(ENTRIES PROVIDED Opens)

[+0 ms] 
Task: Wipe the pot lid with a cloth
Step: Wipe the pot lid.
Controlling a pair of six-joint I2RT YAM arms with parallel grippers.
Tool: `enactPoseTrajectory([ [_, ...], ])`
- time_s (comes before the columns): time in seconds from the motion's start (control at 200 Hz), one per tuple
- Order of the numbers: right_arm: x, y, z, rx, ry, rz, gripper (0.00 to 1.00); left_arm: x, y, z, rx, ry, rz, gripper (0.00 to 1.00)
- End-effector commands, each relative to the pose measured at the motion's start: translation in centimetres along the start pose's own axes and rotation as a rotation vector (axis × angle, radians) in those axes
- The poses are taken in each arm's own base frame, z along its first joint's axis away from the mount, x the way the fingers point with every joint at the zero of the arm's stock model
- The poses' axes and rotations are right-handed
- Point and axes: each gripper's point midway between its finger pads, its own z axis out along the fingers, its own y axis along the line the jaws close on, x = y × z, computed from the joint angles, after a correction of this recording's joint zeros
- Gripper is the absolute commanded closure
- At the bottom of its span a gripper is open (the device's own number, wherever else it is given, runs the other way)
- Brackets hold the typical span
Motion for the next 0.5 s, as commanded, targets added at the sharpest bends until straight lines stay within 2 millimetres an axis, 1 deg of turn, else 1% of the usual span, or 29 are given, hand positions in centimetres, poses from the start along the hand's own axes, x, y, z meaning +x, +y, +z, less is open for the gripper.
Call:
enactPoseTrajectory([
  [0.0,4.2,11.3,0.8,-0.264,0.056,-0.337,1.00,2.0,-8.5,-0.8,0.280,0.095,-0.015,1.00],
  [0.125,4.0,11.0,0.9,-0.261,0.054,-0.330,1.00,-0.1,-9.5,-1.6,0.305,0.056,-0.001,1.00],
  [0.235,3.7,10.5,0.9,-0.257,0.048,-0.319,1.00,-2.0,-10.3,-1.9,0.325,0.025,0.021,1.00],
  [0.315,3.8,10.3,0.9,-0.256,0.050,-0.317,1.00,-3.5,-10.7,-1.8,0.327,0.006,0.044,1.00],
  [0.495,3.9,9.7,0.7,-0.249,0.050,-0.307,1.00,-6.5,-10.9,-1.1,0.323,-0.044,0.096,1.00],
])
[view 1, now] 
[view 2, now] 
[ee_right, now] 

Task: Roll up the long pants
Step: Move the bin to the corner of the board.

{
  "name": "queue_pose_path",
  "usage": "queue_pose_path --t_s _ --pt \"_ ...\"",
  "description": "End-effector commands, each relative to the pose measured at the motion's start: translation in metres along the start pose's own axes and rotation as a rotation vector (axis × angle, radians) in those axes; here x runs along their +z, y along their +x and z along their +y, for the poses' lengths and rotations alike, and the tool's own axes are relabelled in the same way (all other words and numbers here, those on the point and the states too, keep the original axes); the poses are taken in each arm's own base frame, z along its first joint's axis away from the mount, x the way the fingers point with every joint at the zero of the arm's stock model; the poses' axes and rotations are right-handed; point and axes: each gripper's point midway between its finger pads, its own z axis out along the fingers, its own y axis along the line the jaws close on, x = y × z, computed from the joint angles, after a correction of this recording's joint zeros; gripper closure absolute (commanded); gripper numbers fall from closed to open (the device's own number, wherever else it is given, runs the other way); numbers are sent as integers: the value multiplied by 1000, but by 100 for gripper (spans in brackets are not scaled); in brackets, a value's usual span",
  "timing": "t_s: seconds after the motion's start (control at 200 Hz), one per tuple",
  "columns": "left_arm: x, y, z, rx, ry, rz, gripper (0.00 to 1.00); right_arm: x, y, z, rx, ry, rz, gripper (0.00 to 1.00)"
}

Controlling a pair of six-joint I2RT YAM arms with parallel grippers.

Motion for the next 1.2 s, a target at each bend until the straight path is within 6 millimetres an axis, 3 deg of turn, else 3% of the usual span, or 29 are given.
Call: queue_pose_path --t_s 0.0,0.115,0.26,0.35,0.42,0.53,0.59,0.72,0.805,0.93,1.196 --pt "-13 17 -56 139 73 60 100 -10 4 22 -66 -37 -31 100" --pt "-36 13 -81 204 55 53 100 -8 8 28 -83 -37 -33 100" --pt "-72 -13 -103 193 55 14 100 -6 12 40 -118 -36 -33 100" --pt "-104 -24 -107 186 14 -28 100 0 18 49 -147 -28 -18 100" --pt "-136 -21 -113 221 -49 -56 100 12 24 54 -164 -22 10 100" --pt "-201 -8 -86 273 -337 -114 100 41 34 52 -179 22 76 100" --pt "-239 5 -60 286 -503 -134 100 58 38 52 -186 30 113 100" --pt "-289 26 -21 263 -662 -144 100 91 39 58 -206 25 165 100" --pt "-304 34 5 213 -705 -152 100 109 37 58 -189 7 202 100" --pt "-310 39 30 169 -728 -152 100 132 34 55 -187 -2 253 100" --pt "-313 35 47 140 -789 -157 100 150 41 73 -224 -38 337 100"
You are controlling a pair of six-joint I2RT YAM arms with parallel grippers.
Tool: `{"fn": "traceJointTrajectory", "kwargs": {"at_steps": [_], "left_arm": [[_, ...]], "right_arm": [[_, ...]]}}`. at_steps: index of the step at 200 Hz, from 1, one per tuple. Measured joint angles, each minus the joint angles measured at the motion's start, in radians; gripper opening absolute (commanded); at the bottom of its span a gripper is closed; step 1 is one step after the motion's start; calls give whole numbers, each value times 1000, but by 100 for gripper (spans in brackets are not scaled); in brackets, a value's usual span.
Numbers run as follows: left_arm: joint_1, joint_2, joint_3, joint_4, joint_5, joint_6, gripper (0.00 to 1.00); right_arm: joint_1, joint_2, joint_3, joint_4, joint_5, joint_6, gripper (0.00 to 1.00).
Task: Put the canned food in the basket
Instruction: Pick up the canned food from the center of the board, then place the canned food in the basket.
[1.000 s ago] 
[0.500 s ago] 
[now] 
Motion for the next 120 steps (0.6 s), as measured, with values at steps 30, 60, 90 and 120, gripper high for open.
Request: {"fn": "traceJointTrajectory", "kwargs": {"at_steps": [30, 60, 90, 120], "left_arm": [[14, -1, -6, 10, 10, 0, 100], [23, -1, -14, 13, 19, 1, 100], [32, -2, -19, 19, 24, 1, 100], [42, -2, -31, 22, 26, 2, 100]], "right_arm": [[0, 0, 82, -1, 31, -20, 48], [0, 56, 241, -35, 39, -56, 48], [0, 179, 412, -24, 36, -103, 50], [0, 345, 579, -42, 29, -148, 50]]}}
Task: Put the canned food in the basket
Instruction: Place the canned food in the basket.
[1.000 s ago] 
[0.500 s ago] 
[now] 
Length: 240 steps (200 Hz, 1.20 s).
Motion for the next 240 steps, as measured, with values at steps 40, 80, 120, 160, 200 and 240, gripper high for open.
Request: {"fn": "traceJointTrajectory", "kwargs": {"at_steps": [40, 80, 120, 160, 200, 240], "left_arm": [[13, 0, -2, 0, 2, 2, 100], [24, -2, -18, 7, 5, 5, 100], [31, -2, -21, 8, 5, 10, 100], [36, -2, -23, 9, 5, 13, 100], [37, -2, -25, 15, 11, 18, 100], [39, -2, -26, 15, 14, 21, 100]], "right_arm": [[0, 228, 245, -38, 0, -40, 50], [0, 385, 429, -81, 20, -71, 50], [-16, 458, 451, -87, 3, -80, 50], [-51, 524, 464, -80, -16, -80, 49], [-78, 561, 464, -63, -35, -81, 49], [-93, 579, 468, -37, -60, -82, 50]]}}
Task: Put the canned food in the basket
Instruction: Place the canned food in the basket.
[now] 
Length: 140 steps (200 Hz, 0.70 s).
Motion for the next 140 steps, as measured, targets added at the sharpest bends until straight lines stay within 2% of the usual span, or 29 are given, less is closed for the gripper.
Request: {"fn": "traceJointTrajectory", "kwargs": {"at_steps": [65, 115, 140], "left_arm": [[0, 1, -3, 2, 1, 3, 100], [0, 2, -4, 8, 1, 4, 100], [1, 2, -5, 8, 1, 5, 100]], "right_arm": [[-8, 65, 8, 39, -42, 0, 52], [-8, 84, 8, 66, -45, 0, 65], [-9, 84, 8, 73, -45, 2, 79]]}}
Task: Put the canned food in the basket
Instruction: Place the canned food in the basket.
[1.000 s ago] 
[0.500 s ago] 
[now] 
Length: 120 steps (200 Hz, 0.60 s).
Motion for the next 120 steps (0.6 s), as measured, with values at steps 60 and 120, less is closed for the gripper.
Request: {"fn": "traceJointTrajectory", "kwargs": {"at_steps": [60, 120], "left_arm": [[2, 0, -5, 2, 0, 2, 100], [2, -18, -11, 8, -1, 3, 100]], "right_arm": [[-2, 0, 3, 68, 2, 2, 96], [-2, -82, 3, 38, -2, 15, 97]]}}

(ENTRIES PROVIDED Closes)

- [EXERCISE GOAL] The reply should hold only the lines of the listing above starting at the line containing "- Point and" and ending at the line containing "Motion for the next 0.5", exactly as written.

- [WRITTEN ANSWER]
- Point and axes: each gripper's point midway between its finger pads, its own z axis out along the fingers, its own y axis along the line the jaws close on, x = y × z, computed from the joint angles, after a correction of this recording's joint zeros
- Gripper is the absolute commanded closure
- At the bottom of its span a gripper is open (the device's own number, wherever else it is given, runs the other way)
- Brackets hold the typical span
Motion for the next 0.5 s, as commanded, targets added at the sharpest bends until straight lines stay within 2 millimetres an axis, 1 deg of turn, else 1% of the usual span, or 29 are given, hand positions in centimetres, poses from the start along the hand's own axes, x, y, z meaning +x, +y, +z, less is open for the gripper.

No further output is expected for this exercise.